■ **TASK DIRECTIONS**: Return all of the data below verbatim and exclude every picture.

■ **INFORMATION SUPPLIED**:
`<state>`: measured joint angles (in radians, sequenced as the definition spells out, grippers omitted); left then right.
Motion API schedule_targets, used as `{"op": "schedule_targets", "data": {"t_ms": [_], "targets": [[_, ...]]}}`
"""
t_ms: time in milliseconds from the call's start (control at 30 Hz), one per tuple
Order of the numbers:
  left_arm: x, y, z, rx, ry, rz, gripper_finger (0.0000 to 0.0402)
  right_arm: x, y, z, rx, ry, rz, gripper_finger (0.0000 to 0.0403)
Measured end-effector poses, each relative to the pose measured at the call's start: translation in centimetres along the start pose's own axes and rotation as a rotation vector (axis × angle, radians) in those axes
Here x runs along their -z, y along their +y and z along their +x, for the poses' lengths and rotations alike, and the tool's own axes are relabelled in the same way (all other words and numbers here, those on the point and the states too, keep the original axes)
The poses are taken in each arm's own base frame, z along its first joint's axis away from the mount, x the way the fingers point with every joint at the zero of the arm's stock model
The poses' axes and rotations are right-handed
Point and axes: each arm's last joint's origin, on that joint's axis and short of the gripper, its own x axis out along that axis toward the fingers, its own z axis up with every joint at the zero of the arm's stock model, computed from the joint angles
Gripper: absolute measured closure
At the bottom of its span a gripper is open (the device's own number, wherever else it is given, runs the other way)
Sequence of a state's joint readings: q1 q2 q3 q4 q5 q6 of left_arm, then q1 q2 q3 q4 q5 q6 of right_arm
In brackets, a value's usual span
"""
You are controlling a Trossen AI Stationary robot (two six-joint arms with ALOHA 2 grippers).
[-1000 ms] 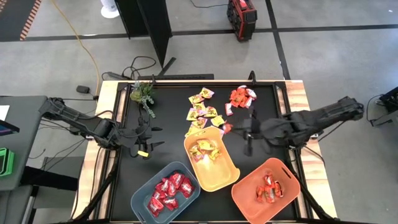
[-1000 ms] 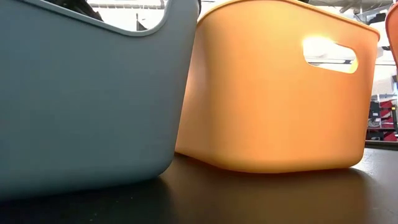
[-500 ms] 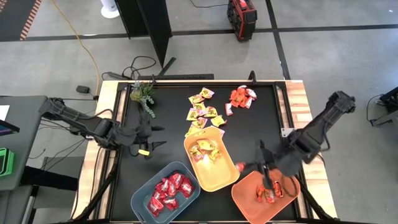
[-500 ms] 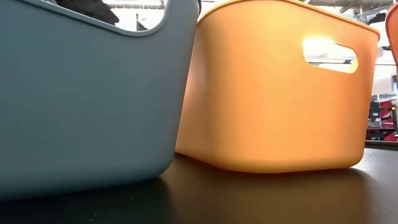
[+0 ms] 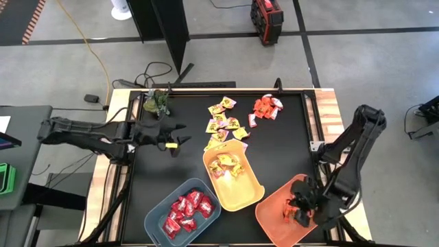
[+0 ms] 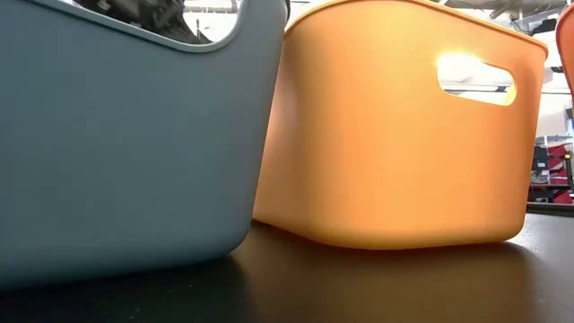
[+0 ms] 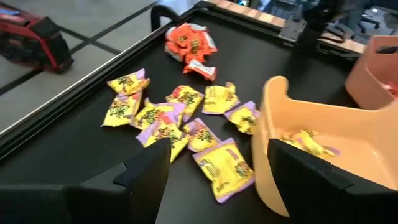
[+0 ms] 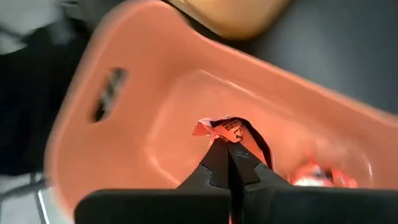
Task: Sort candy
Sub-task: Put the orange chocolate into the orange bin
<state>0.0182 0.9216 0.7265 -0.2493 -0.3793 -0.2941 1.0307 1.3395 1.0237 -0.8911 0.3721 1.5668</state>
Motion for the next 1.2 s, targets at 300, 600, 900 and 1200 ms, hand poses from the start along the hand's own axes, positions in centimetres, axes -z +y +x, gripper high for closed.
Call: {"op": "schedule_targets", "data": {"t_ms": [300,600,900,1200], "targets": [[-1.3,3.1,4.1,0.037,0.099,-0.025,0.0138,-1.1,0.1,4.1,0.177,0.088,0.1,0.0249],[-4.5,6.7,11.2,-0.008,0.393,0.2,0.0139,-5.6,-0.3,2.9,0.078,0.062,-0.075,0.012],[-4.5,11.5,19.8,-0.035,0.673,0.334,0.0139,-10.0,-1.8,1.0,0.098,-0.135,-0.205,0.0118],[-5.7,13.7,23.7,-0.025,0.733,0.226,0.0139,-10.5,-2.0,1.2,0.118,-0.137,-0.268,0.0117]]}}
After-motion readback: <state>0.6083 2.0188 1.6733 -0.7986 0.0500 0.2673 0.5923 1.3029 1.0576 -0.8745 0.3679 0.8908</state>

■ **RESPONSE**:
`<state>`: measured joint angles (in radians, sequenced as the definition spells out, grippers omitted); left then right.
Motion API schedule_targets, used as `{"op": "schedule_targets", "data": {"t_ms": [_], "targets": [[_, ...]]}}`
"""
t_ms: time in milliseconds from the call's start (control at 30 Hz), one per tuple
Order of the numbers:
  left_arm: x, y, z, rx, ry, rz, gripper_finger (0.0000 to 0.0402)
  right_arm: x, y, z, rx, ry, rz, gripper_finger (0.0000 to 0.0403)
Measured end-effector poses, each relative to the pose measured at the call's start: translation in centimetres along the start pose's own axes and rotation as a rotation vector (axis × angle, radians) in those axes
Here x runs along their -z, y along their +y and z along their +x, for the poses' lengths and rotations alike, and the tool's own axes are relabelled in the same way (all other words and numbers here, those on the point and the states too, keep the original axes)
The poses are taken in each arm's own base frame, z along its first joint's axis away from the mount, x the way the fingers point with every joint at the zero of the arm's stock model
The poses' axes and rotations are right-handed
Point and axes: each arm's last joint's origin, on that joint's axis and short of the gripper, its own x axis out along that axis toward the fingers, its own z axis up with every joint at the zero of the arm's stock model, computed from the joint angles
Gripper: absolute measured closure
At the bottom of its span a gripper is open (the device's own number, wherever else it is given, runs the other way)
Sequence of a state's joint readings: q1 q2 q3 q4 q5 q6 of left_arm, then q1 q2 q3 q4 q5 q6 of right_arm
In brackets, a value's usual span
"""
You are controlling a Trossen AI Stationary robot (two six-joint arms with ALOHA 2 grippers).
[-1000 ms] 
[-1000 ms] 
[-500 ms] 
[-500 ms] 
[+0 ms] 
[+0 ms] 
[+0 ms] 
[+0 ms] 
Task: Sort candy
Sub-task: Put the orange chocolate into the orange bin
<state>0.0182 0.9216 0.7265 -0.2493 -0.3793 -0.2941 1.0307 1.3395 1.0237 -0.8911 0.3721 1.5668</state>
Motion for the next 1.2 s, targets at 300, 600, 900 and 1200 ms, hand poses from the start along the hand's own axes, positions in centimetres, axes -z +y +x, gripper high for closed.
Call: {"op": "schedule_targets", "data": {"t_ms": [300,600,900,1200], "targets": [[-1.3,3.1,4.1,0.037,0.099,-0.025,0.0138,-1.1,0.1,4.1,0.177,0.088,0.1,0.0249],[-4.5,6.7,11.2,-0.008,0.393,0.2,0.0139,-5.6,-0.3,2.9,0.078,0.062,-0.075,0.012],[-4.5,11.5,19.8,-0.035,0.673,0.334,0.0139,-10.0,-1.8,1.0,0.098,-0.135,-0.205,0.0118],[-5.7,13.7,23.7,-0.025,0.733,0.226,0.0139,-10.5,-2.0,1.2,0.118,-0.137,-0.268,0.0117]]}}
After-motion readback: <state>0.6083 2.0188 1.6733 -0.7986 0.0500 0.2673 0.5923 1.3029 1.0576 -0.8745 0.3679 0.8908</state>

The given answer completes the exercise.